The minimum deposit required to invest in Amazon stocks depends on the brokerage firm or trading platform you choose.
Different brokers have varying requirements, and they may have different minimum deposit amounts.
It's important to research different brokerage options and their account minimums to find one that aligns with your investment budget.
Amazon shares have been a good long-term investment for many investors. The company has demonstrated consistent growth, driven by its strong business model, continuous innovation and expansion into new markets.
However, past performance is not indicative of future results, and there are no guarantees in the stock market.
Investors should consider their own risk tolerance, financial goals and conduct thorough research before making any investment decisions.
As of my knowledge cutoff in September 2021, Amazon did not pay a dividend. The company has historically focused on reinvesting its profits into expanding its business and driving further growth rather than paying dividends to shareholders.
However, dividend policies can change over time, so it's important to stay updated with the latest information regarding Amazon's dividend policy.
The future growth of Amazon stock is uncertain and subject to various factors. While Amazon has experienced remarkable growth in the past, future growth depends on the company's ability to maintain its competitive edge, adapt to evolving market conditions and continue innovating.
Additionally, external factors such as market trends, economic conditions, and regulatory changes can influence the stock's performance.
It's crucial for investors to regularly evaluate and monitor relevant information to make informed investment decisions regarding Amazon stock.
Final Thoughts
Amazon is a global leader in many niches.
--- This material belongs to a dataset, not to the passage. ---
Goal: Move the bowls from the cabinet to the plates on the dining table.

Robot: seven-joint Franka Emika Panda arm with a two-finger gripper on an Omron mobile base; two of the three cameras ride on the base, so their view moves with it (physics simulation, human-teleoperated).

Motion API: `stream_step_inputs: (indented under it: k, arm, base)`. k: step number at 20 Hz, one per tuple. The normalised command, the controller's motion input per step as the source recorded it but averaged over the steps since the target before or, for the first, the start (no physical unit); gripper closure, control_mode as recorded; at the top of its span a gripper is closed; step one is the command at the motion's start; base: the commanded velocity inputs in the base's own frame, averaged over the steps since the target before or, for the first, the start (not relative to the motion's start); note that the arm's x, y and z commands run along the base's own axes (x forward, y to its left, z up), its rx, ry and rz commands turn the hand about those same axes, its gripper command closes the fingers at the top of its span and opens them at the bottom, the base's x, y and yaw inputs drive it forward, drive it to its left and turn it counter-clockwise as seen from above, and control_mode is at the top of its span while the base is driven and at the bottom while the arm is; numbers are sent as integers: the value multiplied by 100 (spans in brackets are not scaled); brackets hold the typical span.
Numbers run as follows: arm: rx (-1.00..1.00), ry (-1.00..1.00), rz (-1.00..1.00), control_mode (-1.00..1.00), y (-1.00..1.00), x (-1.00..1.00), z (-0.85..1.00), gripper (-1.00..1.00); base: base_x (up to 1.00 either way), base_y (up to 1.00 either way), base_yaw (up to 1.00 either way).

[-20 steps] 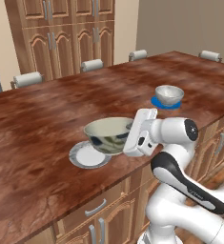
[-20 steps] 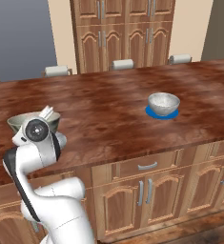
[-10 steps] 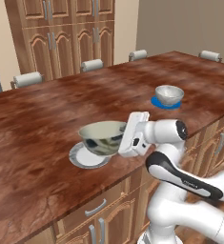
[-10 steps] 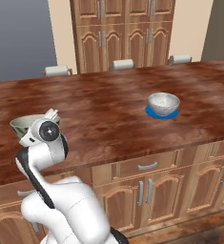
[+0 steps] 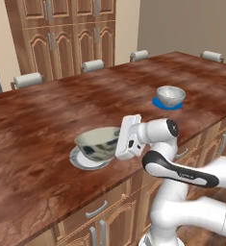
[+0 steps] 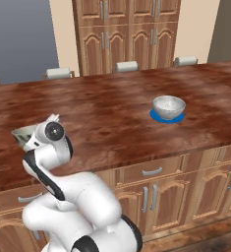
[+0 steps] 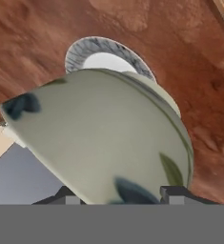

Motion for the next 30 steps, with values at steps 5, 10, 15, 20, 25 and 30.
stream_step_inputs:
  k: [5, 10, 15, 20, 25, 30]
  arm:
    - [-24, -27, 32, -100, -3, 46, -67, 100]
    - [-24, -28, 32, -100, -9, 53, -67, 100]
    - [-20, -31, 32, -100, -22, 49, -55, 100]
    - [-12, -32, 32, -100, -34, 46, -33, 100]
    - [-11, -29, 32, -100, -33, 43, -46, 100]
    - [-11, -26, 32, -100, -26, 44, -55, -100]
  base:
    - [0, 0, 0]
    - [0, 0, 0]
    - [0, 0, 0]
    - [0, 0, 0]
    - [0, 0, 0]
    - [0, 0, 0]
From being one of the largest eCommerce companies in the world to services in streaming, cloud computing and other technologies, Amazon is a massive part of everyday life for millions, or even billions.
Therefore, it makes it a great contender for investment. Above are the instructions to invest in Amazon UK shares.
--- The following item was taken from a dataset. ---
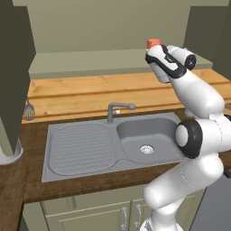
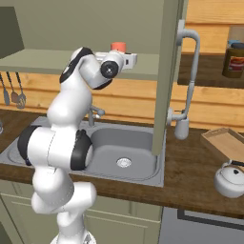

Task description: Pick the kettle from the counter and place it on the tray. Then pick the mug from the cabinet and place it on the tray. Then close the cabinet doors.

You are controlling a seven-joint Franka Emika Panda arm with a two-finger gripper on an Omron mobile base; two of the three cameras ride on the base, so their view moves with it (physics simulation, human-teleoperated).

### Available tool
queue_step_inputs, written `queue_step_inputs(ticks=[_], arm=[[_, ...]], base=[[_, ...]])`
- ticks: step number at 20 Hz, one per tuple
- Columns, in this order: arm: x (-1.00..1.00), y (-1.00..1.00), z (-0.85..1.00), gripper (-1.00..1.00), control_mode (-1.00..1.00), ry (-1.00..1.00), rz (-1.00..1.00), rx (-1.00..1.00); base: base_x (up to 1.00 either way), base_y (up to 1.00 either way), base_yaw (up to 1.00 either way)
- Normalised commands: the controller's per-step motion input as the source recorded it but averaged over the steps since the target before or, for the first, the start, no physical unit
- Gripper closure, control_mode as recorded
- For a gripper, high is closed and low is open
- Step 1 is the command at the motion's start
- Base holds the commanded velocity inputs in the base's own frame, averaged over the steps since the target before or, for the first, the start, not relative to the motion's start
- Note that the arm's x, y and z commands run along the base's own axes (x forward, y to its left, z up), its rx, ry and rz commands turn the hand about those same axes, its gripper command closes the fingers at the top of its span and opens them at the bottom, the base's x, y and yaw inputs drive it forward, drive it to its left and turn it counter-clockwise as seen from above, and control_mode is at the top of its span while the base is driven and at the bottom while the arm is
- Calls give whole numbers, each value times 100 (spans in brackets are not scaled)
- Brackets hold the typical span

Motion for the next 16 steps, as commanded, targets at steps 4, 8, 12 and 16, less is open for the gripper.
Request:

But remember that any investment is at your own personal risk and you should only invest what you can afford to lose. But there is always the potential to earn from investing.
WikiJob does not provide tax, investment or financial services and advice. The information is being presented without consideration of the investment objectives, risk tolerance or financial circumstances of any specific investor and might not be suitable for all investors. Past performance is not indicative of future results. Investing involves risk including the possible loss of principal.
51% of retail investor accounts lose money when trading CFDs with eToro. You should consider whether you understand how CFDs work, and whether you can afford to take the high risk of losing your money.